Comme le sait (et nous le fait gentiment saisir) l’auteure, la lucidité à l’égard de soi est jugée moins séduisante (donc moins légitime !) chez une femme (« C’est très gênant quand on n’est pas aussi âgé à l’intérieur qu’à l’extérieur » est une remarque dont spontanément on lui sera moins gré qu’à un homme). Par exemple penser, avec profit et détachement, à la vieille personne qu’on sera, parce qu’être claire sur son avenir brouille un peu la grâce présente, est chose moins bien vue. Le droit de se savoir vieillir est plus chichement mesuré à la femme. Elle s’en divertit, dès lors, ici, d’autant !
« J’ai l’idée que ce qui amusera réellement le plus cette vieille dame, cette sorte de vieille chose philosophique toute ridée, ce seront toutes les fois où je me suis sentie mal à l’aise.
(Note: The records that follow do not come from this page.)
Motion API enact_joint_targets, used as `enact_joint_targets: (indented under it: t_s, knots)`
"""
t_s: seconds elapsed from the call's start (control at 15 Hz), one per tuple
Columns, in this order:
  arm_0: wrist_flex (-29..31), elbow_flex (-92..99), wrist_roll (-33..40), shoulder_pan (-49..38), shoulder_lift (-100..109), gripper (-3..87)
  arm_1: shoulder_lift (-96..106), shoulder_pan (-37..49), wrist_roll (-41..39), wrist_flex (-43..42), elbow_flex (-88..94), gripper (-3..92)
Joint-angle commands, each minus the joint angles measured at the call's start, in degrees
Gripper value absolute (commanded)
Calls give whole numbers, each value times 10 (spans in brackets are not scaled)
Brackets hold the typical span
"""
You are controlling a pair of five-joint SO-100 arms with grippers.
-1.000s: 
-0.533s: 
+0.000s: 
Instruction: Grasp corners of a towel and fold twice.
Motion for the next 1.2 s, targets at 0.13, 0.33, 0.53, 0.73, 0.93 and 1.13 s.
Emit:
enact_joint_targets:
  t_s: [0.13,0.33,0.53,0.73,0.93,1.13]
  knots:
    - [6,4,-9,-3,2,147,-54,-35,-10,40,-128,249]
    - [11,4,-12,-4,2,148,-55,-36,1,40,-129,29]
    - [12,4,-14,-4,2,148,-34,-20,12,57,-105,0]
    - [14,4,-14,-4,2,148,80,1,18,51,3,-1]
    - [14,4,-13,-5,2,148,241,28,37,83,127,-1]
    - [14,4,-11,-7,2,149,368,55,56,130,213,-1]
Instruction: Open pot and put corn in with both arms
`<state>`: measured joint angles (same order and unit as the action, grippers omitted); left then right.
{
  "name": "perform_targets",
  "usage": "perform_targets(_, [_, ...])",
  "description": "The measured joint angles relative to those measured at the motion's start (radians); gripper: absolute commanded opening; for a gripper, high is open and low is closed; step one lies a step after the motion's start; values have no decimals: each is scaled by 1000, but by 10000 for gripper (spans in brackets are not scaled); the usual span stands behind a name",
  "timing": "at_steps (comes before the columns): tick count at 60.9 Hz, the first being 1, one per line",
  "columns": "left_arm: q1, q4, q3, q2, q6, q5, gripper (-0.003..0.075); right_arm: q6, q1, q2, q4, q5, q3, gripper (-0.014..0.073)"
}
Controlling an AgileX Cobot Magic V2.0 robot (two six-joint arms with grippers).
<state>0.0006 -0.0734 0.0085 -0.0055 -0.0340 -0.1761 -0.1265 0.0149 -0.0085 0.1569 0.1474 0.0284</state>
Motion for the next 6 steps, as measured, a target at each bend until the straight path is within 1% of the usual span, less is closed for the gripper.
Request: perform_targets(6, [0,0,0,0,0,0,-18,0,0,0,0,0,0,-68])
Elle sera elle-même si bien à l’aise, si détachée de tout, si parfaitement impartiale, que les rébellions, les contorsions et les malheurs de la créature qu’elle a été ne pourront que la faire rire » (p.160).
Ce huis-clos de tout confort et diaboliquement bien intentionné (qui constitue le premier roman de la toute nouvelle collection dédiée d’Arfuyen) est une merveille de finesse et d’ironique justesse, qui fera découvrir une auteure à la fois sophistiquée et étonnamment naturelle, comme son héroïne le dit ici, si drôlement, d’elle-même :
« On peut aisément se priver d’être naturel lorsque cela ne dure pas trop longtemps ; il n’est pas de grâce qui soit impossible pour un peu de temps. Mais lorsqu’on se trouve en huis clos pendant des semaines en compagnie de deux autres personnes dans une maison de montagne isolée, il faut, tôt ou tard, être naturel – ou bien, tôt ou tard, mourir.
C’est pourquoi, ce matin, je suis descendue pour le petit-déjeuner déterminée à l’être » (p.118).
Marc Wetzel
Elizabeth von Arnim (1866-1941). Ses nombreux romans ont connu un vif et durable succès de son vivant, et continuent à séduire et intriguer. Sont disponibles aisément en français : Avril enchanté ; La bienfaitrice ; Mr Skeffington… Le présent roman, Un été en montagne (In the Mountains, 1920), est ici traduit en français pour la première fois.